Тут Патриция встает и с надеждой в голосе спрашивает:
— Может, кто-нибудь на нас нападет, а, Лукреция, как ты думаешь? Может, Германия чуток бы нас пооккупировала?
Патриция, видимо, не слышала о НАТО.
Лукреция начинает беспокойно посматривать на часы. Церковная служба ждать не станет, а она хочет помолиться за своего Ваню, за своего Дмитрия, за своего Сашеньку. Или только так болтает, а сама пойдет известно куда. Одетая в черное, конечно. Но уже из коридора говорит:
— Эх, не нападут на нас больше, былого не вернуть. А потом вдруг как засияет: — Разве что… Разве что в тюрьму попасть! Боже! Петуха бы из меня сделали, все эти преступники, а я бы для них тряпкой, тряпкой бы стала половой! Тря…
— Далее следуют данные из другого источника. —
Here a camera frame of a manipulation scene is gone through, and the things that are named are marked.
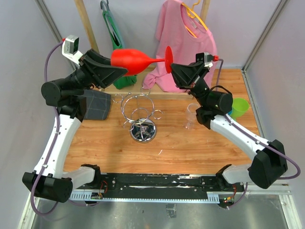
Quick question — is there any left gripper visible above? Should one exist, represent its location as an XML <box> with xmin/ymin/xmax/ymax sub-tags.
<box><xmin>66</xmin><ymin>49</ymin><xmax>130</xmax><ymax>96</ymax></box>

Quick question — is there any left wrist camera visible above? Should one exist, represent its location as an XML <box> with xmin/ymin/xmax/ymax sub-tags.
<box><xmin>61</xmin><ymin>35</ymin><xmax>83</xmax><ymax>67</ymax></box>

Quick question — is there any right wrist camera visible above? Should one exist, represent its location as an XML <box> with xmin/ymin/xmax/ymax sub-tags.
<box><xmin>195</xmin><ymin>52</ymin><xmax>219</xmax><ymax>68</ymax></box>

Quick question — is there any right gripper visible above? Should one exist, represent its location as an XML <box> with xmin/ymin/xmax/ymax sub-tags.
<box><xmin>167</xmin><ymin>61</ymin><xmax>210</xmax><ymax>107</ymax></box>

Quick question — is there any green wine glass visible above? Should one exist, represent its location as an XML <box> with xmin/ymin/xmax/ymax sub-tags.
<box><xmin>230</xmin><ymin>98</ymin><xmax>249</xmax><ymax>119</ymax></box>

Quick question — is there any dark grey checked cloth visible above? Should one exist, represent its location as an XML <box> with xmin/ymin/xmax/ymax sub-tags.
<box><xmin>83</xmin><ymin>90</ymin><xmax>111</xmax><ymax>121</ymax></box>

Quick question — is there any green garment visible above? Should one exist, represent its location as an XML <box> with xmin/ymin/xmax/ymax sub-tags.
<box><xmin>102</xmin><ymin>9</ymin><xmax>138</xmax><ymax>90</ymax></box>

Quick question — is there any clear wine glass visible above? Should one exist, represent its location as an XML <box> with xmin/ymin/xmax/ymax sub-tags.
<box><xmin>183</xmin><ymin>103</ymin><xmax>199</xmax><ymax>129</ymax></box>

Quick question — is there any yellow clothes hanger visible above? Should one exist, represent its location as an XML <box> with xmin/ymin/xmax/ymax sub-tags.
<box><xmin>182</xmin><ymin>2</ymin><xmax>208</xmax><ymax>38</ymax></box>

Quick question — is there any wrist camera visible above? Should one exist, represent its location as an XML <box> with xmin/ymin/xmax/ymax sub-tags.
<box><xmin>61</xmin><ymin>35</ymin><xmax>83</xmax><ymax>67</ymax></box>
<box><xmin>195</xmin><ymin>52</ymin><xmax>219</xmax><ymax>68</ymax></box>

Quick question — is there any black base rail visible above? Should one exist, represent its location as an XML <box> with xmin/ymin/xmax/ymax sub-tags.
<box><xmin>70</xmin><ymin>173</ymin><xmax>244</xmax><ymax>202</ymax></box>

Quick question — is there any grey clothes hanger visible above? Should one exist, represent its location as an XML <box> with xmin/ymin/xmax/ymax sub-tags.
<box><xmin>100</xmin><ymin>0</ymin><xmax>125</xmax><ymax>50</ymax></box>

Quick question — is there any chrome wine glass rack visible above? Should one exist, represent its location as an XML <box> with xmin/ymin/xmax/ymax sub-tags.
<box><xmin>112</xmin><ymin>87</ymin><xmax>163</xmax><ymax>143</ymax></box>

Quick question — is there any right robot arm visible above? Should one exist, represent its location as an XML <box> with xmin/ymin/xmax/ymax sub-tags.
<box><xmin>170</xmin><ymin>61</ymin><xmax>287</xmax><ymax>191</ymax></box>

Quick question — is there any pink t-shirt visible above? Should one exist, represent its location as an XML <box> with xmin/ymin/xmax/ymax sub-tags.
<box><xmin>142</xmin><ymin>0</ymin><xmax>217</xmax><ymax>93</ymax></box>

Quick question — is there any red wine glass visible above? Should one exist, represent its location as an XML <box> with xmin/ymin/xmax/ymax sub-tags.
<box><xmin>123</xmin><ymin>46</ymin><xmax>173</xmax><ymax>74</ymax></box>

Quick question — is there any wooden clothes rack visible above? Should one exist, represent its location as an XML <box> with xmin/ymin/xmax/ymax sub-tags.
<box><xmin>74</xmin><ymin>0</ymin><xmax>210</xmax><ymax>100</ymax></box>

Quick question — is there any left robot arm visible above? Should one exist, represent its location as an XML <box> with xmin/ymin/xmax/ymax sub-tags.
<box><xmin>22</xmin><ymin>49</ymin><xmax>128</xmax><ymax>203</ymax></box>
— Прекрати! Мы не одни! Боже, снова свое завела! Пошла б уж лучше в этот свой костел, помолилась. В костел идет, Богу молится, а с чертом водится!
— Тряпкой, подстилкой бы им стала, сказал бы мне такой с рожей убийцы: мой пол волосами, нахаркал бы на каменный пол, нассал бы, лижи, сука, а я бы лизала!
У Лукреции трепещут ноздри, как у кинозвезды, она проводит пальцами: по груди, потом по животу, потом ниже, вся она — жажда унижения, что-то ее донимает, что-то гложет, неизвестно что, но, абсолютно точно, это что-то загоняет ее в какое-то гиблое место.
— Заткнись! Ладно, станешь для него тряпкой, всех уже оповестила, а теперь заткнись!